• [EXERCISE BRIEF]:
Where the string "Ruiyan" occurs in a line of the entries below, copy that line.

• [MATERIAL PROVIDED]:
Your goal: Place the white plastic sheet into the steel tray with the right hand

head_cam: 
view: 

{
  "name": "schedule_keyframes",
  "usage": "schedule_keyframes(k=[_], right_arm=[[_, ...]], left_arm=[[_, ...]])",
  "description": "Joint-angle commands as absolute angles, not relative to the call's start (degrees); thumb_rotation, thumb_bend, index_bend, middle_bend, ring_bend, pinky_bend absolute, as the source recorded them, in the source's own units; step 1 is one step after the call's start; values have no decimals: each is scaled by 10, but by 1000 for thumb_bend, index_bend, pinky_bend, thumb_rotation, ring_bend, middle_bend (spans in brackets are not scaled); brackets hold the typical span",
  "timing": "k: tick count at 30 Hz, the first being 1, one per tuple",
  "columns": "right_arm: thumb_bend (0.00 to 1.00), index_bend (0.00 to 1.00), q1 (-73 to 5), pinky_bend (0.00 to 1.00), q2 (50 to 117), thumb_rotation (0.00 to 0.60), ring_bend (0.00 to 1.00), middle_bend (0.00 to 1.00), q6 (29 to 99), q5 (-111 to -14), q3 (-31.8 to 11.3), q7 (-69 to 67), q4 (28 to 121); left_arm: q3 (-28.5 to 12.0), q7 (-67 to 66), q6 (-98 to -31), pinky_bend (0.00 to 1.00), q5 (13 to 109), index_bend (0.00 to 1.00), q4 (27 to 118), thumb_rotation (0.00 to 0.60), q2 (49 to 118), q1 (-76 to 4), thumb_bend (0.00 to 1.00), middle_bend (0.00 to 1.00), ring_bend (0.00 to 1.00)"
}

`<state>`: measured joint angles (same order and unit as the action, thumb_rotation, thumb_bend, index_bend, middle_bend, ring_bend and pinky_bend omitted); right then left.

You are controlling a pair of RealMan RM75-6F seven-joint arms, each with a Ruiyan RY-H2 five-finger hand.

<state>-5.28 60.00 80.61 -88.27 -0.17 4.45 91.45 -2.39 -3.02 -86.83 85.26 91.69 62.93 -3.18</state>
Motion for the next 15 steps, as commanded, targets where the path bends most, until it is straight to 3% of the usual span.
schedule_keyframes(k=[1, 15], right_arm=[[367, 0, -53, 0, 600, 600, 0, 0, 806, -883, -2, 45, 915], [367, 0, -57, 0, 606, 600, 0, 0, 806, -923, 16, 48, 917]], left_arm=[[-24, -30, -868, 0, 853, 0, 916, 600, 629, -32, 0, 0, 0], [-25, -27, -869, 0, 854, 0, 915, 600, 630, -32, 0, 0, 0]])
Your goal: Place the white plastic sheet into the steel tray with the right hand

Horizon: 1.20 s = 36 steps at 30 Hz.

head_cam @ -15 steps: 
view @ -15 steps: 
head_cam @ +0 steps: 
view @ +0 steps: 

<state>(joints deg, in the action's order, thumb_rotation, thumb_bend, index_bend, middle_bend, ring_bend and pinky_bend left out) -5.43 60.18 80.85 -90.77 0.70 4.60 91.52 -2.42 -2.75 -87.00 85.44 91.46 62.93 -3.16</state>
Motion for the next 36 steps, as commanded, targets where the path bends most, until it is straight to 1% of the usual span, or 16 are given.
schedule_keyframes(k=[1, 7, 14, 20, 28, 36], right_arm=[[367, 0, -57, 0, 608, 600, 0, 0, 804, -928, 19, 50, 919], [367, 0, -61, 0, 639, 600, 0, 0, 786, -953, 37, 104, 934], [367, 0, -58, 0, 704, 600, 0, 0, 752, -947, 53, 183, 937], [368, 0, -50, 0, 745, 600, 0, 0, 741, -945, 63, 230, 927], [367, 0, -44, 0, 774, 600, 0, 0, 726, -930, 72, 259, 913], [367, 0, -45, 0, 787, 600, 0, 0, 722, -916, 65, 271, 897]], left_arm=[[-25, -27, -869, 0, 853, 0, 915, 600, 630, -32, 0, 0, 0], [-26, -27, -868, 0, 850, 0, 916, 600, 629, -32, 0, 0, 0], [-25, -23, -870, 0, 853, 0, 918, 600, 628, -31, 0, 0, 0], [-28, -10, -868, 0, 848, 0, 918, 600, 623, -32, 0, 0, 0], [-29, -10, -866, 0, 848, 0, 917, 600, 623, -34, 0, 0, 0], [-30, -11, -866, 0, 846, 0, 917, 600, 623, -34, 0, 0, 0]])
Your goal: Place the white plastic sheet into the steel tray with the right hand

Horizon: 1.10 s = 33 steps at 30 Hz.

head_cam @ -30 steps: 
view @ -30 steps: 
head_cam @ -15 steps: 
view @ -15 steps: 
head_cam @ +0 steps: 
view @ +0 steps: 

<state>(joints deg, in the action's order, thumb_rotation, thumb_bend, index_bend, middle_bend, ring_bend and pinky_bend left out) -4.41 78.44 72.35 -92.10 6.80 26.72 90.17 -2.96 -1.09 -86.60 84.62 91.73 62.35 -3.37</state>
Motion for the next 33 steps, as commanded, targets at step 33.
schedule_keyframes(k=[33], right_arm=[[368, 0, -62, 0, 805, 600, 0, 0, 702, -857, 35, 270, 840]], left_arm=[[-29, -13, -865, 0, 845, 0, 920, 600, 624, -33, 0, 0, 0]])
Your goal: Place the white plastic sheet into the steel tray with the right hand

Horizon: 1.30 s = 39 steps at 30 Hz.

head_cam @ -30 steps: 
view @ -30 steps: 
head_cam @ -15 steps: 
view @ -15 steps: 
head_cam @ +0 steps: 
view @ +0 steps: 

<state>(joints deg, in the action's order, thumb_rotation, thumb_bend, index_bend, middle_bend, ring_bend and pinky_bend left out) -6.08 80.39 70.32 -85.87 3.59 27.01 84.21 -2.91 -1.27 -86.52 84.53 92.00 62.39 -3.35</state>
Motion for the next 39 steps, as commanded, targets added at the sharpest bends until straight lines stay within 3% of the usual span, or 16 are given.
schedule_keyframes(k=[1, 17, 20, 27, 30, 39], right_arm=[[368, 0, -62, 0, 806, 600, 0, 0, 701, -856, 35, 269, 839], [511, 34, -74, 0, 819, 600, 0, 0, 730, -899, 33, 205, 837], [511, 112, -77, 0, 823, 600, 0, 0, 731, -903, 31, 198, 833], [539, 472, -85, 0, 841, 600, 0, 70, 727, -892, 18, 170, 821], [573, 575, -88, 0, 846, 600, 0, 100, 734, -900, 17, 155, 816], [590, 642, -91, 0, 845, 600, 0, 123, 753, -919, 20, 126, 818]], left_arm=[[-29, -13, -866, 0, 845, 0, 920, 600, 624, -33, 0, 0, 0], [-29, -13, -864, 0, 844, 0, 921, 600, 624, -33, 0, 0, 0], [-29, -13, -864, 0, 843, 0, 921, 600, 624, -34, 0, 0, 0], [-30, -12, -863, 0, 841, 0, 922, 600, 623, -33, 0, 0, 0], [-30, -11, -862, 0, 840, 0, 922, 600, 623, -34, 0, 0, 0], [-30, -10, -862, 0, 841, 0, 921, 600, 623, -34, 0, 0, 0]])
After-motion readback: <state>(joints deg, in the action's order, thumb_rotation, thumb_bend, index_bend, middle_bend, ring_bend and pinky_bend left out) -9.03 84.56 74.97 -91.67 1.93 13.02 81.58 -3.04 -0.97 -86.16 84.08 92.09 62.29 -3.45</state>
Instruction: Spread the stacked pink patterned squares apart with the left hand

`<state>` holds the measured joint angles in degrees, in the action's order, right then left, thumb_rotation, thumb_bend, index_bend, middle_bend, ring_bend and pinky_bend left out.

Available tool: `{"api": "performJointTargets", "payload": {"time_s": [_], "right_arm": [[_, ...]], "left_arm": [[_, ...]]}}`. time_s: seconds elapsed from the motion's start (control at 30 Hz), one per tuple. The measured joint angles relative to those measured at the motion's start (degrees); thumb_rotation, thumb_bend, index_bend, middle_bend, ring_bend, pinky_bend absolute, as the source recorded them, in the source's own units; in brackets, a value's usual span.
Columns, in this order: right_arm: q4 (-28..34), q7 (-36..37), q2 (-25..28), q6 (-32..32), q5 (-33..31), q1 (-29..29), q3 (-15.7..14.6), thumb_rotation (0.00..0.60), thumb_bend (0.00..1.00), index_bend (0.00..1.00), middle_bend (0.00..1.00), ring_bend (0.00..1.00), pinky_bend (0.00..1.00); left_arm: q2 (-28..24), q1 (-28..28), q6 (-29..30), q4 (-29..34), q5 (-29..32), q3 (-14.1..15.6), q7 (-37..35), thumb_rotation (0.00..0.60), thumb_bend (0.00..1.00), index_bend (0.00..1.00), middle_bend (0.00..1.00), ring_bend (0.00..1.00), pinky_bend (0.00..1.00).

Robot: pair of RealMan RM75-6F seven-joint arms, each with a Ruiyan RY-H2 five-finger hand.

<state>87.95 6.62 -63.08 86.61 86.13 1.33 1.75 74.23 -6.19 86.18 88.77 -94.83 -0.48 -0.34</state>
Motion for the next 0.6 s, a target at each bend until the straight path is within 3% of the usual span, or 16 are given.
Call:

• [COMPLETED TASK]:
You are controlling a pair of RealMan RM75-6F seven-joint arms, each with a Ruiyan RY-H2 five-finger hand.
Robot: pair of RealMan RM75-6F seven-joint arms, each with a Ruiyan RY-H2 five-finger hand.

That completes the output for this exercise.